Top of SUPPLIED DATA

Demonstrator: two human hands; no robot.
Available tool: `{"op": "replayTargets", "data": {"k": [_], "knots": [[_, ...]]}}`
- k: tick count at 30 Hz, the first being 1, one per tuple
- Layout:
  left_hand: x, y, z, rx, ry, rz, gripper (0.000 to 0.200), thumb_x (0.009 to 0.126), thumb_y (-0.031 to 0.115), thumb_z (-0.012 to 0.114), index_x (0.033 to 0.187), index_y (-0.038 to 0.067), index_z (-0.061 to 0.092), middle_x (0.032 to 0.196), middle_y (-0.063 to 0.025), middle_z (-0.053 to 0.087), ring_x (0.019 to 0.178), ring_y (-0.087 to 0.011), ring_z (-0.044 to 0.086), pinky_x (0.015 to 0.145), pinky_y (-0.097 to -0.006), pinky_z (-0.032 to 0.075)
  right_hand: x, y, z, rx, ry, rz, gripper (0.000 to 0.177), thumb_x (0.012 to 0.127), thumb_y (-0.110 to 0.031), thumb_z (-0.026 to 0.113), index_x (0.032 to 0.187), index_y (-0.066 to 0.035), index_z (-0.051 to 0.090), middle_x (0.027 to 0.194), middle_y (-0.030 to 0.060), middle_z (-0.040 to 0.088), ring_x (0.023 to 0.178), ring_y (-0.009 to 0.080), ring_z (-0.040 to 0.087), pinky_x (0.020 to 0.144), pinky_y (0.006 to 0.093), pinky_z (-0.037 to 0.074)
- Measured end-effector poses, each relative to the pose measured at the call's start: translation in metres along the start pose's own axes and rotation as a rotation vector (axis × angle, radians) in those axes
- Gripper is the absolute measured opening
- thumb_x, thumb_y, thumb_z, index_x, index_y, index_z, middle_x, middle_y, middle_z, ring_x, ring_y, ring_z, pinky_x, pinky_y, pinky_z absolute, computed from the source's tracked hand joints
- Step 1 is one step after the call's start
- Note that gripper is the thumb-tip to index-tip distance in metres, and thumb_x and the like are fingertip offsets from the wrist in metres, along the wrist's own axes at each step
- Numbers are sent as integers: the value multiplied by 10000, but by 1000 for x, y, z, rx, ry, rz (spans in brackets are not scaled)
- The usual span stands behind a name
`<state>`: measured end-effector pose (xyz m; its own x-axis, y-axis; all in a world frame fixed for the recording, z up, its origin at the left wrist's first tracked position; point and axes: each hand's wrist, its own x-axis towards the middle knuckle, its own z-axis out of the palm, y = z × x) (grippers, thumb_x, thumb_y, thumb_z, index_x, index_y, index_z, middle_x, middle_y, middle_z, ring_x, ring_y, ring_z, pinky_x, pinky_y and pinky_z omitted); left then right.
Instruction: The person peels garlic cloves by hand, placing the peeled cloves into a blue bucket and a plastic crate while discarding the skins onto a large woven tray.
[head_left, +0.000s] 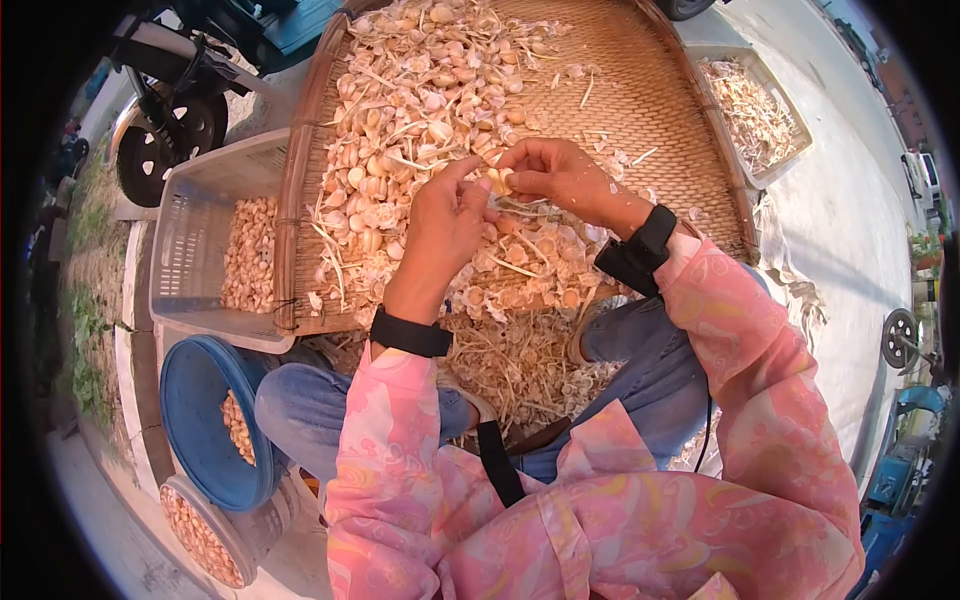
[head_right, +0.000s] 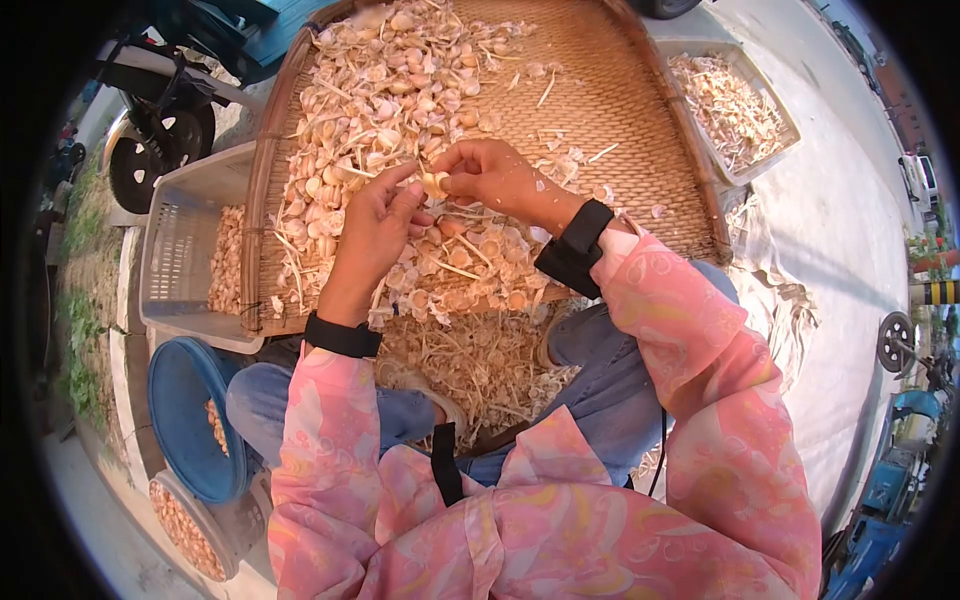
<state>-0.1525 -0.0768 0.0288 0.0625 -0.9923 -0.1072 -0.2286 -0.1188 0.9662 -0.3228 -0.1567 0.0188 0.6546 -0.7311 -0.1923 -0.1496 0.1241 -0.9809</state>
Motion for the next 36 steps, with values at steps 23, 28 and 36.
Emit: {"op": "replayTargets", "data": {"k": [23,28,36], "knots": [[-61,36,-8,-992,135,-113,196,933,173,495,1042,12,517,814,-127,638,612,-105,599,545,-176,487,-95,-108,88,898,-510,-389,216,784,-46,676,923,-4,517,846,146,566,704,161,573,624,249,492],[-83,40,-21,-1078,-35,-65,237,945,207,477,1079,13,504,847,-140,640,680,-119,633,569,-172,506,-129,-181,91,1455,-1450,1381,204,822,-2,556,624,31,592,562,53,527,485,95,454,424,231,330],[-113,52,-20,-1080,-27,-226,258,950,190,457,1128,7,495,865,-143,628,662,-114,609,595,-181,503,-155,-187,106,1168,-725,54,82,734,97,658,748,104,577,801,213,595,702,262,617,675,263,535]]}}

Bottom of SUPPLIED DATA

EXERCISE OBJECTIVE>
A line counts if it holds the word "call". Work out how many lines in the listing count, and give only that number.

RESPONSE BELOW>
2